_What is expected_
Among the entries below, how many lines have the string "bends" in them? Only the number should be given.

Stored items

○ ○ ○

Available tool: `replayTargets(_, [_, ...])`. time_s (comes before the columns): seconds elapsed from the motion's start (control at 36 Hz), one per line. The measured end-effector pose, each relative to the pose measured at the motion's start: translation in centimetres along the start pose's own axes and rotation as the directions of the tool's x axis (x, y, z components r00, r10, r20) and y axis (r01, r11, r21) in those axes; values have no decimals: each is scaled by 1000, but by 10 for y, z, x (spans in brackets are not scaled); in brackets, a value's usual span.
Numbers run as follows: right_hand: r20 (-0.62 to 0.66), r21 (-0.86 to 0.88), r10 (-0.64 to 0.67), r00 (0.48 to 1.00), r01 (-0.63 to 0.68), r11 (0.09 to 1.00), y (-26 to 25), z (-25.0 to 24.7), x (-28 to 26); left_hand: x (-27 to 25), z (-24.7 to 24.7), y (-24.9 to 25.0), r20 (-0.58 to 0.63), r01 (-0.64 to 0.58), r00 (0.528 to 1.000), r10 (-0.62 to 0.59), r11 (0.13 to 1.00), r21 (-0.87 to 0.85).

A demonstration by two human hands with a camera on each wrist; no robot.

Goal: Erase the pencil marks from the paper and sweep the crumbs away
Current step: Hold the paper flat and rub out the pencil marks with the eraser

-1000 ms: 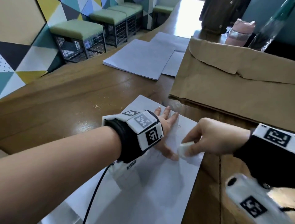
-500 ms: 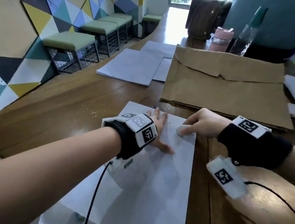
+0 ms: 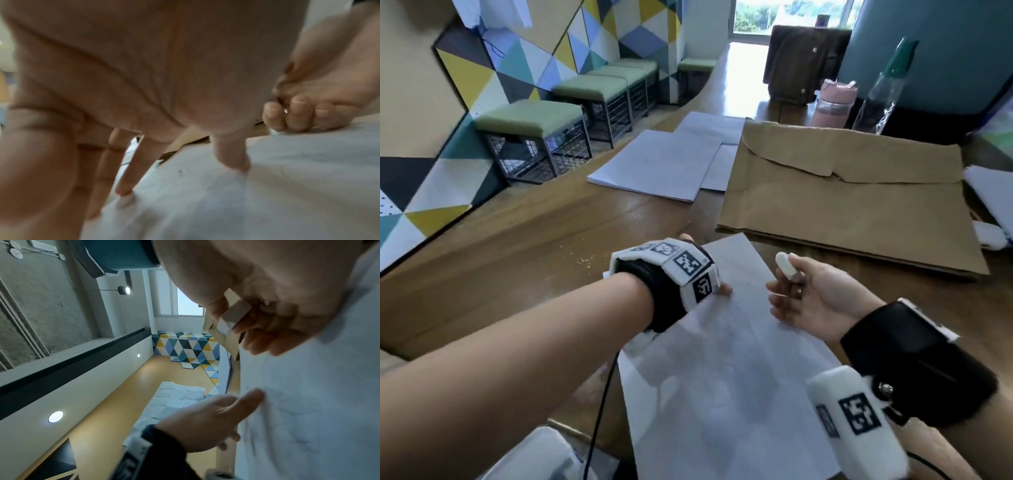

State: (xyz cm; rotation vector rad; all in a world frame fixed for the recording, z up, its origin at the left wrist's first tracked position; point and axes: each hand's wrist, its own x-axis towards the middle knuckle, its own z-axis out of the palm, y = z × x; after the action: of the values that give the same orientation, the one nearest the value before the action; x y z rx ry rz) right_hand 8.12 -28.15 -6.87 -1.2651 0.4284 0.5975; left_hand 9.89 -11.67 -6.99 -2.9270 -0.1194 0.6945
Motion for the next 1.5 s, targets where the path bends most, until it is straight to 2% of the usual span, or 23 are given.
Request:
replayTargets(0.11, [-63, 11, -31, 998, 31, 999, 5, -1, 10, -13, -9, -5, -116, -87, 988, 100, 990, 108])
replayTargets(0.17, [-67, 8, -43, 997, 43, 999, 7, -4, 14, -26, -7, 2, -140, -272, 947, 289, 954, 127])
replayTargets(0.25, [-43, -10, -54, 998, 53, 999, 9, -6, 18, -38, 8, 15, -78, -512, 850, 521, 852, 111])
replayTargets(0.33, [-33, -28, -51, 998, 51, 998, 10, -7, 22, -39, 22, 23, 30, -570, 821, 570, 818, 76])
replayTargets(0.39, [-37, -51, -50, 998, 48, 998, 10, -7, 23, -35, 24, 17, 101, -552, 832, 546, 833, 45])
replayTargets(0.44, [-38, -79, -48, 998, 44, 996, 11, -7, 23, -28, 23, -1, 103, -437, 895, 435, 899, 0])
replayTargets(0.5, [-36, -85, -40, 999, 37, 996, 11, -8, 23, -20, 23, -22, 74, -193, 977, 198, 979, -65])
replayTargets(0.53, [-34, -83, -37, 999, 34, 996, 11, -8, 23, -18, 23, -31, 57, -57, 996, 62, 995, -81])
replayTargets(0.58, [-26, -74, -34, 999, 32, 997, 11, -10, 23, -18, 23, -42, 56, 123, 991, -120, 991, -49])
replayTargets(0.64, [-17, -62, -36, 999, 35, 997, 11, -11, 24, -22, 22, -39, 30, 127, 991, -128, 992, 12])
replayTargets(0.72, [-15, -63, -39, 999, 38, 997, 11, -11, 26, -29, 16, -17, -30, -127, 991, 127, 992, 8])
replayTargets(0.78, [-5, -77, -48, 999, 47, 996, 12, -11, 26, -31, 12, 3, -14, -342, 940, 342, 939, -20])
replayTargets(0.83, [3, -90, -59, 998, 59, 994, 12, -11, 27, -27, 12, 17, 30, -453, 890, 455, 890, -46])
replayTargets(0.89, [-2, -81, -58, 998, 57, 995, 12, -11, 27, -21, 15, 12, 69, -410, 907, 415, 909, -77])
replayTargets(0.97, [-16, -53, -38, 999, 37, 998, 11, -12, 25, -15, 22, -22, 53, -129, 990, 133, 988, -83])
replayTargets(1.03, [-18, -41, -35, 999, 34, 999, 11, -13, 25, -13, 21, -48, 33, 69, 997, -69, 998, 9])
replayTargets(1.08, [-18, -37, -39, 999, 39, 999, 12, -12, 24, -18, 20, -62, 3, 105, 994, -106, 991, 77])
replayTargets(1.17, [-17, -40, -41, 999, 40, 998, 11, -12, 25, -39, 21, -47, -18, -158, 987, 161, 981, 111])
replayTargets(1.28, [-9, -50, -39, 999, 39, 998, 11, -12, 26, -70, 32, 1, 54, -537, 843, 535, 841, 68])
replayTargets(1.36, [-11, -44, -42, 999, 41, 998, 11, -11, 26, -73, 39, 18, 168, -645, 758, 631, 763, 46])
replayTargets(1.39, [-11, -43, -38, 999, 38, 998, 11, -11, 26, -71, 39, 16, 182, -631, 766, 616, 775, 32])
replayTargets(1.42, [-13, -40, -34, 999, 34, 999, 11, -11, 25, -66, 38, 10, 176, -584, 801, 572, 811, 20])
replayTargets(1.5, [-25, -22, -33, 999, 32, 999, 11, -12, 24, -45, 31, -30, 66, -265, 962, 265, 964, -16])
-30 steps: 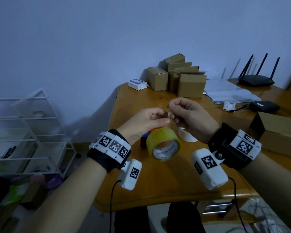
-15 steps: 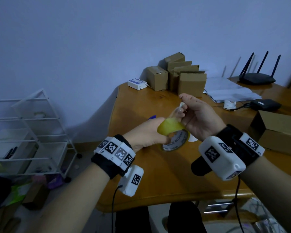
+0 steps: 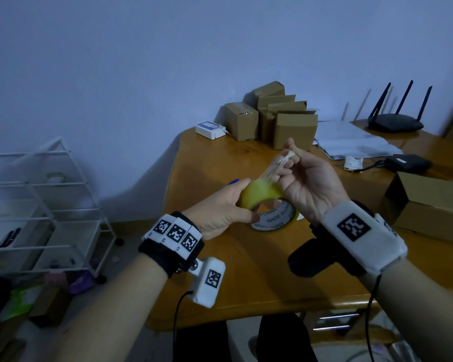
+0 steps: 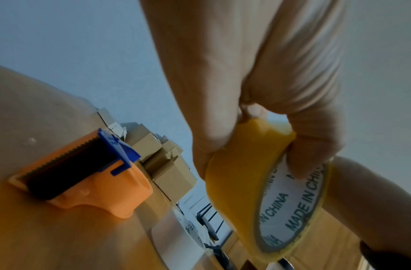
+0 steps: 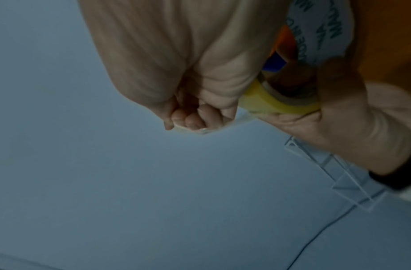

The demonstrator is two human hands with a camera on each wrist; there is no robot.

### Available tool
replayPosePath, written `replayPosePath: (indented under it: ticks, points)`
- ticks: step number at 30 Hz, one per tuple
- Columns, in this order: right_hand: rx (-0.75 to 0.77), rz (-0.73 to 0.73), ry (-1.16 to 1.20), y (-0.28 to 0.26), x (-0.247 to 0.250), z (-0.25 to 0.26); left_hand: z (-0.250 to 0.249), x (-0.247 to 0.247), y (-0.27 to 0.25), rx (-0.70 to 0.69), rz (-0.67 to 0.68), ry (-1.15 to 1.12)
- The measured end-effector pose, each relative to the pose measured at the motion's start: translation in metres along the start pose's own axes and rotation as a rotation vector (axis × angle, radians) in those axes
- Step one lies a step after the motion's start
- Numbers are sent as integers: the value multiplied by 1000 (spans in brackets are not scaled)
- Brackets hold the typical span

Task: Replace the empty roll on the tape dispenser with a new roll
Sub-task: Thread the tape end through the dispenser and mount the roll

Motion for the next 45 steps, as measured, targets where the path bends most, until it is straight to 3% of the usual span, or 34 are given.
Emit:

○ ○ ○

_Answer to the exercise_
2